[Stored dataset items]
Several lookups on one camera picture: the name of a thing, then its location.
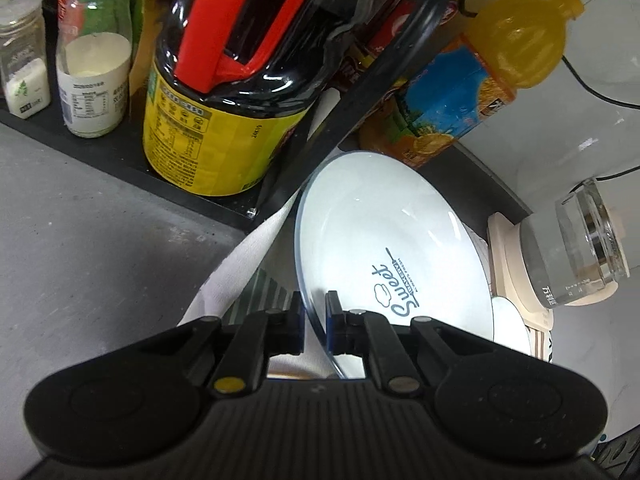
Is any white capped seasoning bottle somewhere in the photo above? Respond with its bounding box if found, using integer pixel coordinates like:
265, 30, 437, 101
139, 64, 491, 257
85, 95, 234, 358
56, 0, 133, 138

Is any small glass spice jar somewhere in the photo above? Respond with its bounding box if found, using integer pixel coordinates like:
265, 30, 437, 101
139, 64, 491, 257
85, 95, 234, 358
0, 0, 51, 120

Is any black metal kitchen rack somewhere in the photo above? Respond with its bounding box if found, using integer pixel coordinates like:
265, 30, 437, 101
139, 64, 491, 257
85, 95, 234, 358
0, 0, 453, 233

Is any glass electric kettle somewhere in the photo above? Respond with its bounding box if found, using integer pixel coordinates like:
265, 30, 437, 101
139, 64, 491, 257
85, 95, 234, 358
517, 177, 631, 307

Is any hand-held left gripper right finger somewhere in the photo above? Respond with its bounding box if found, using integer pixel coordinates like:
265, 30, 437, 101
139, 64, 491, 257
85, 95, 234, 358
325, 290, 456, 395

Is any orange juice bottle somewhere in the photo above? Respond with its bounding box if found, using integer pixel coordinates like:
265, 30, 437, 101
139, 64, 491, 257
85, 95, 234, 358
357, 0, 585, 168

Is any patterned fringed table cloth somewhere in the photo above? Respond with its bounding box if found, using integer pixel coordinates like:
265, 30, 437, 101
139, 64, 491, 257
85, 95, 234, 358
177, 190, 553, 381

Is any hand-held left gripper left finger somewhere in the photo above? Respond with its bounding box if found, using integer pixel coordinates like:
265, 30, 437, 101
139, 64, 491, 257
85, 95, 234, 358
182, 292, 307, 395

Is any white deep plate blue print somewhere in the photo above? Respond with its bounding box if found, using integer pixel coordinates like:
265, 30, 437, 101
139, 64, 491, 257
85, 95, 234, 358
295, 151, 496, 381

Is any plain white deep plate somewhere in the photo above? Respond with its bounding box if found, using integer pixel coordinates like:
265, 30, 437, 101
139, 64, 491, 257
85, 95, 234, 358
490, 297, 532, 357

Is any cream kettle base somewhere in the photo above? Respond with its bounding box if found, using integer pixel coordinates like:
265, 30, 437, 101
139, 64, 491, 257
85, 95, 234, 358
487, 212, 556, 332

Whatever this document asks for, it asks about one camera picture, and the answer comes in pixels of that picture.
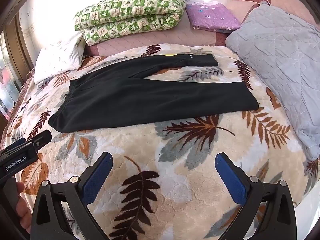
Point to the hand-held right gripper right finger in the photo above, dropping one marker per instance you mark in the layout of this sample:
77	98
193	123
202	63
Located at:
231	177

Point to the person's left hand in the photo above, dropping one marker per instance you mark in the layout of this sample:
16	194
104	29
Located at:
22	205

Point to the leaf print fleece blanket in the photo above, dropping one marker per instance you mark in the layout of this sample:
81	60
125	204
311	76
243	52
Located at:
175	150

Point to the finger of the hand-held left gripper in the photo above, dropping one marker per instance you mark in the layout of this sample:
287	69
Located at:
18	141
40	138

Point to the black pants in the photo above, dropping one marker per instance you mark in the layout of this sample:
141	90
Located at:
125	100

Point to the green patterned folded quilt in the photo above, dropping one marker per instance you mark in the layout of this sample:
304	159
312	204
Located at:
130	12

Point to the wooden window frame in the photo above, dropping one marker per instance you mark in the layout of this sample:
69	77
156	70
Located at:
10	80

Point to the pink bed sheet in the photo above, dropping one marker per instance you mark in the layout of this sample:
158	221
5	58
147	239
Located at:
150	36

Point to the grey quilted blanket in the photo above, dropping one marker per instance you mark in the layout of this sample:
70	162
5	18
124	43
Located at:
275	55

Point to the purple floral folded cloth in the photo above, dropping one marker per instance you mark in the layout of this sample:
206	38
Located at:
212	15

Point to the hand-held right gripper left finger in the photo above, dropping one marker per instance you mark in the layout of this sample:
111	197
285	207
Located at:
97	177

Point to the white patterned pillow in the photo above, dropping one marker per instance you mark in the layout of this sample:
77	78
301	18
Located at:
57	57

Requirement. Copy each line of the entries that includes the word "sample".

Solved problem.
Point to the hand-held right gripper right finger in the photo above, dropping one marker per instance you mark in the layout of this sample:
Point to the person's left hand in the photo above, dropping one marker per instance you mark in the layout of this sample:
Point to the leaf print fleece blanket in the photo above, dropping one marker per instance you mark in the layout of this sample:
Point to the finger of the hand-held left gripper in the photo above, dropping one marker per instance you mark in the layout of this sample:
Point to the black pants in the photo above, dropping one marker per instance you mark in the layout of this sample:
Point to the green patterned folded quilt in the photo above, dropping one marker per instance you mark in the layout of this sample:
Point to the wooden window frame in the photo above, dropping one marker per instance you mark in the layout of this sample:
Point to the pink bed sheet in the photo above, dropping one marker per instance you mark in the layout of this sample:
Point to the grey quilted blanket in the photo above, dropping one marker per instance you mark in the layout of this sample:
Point to the purple floral folded cloth in the photo above, dropping one marker per instance you mark in the layout of this sample:
Point to the hand-held right gripper left finger in the photo above, dropping one marker per instance you mark in the layout of this sample:
Point to the white patterned pillow in the photo above, dropping one marker per instance you mark in the layout of this sample:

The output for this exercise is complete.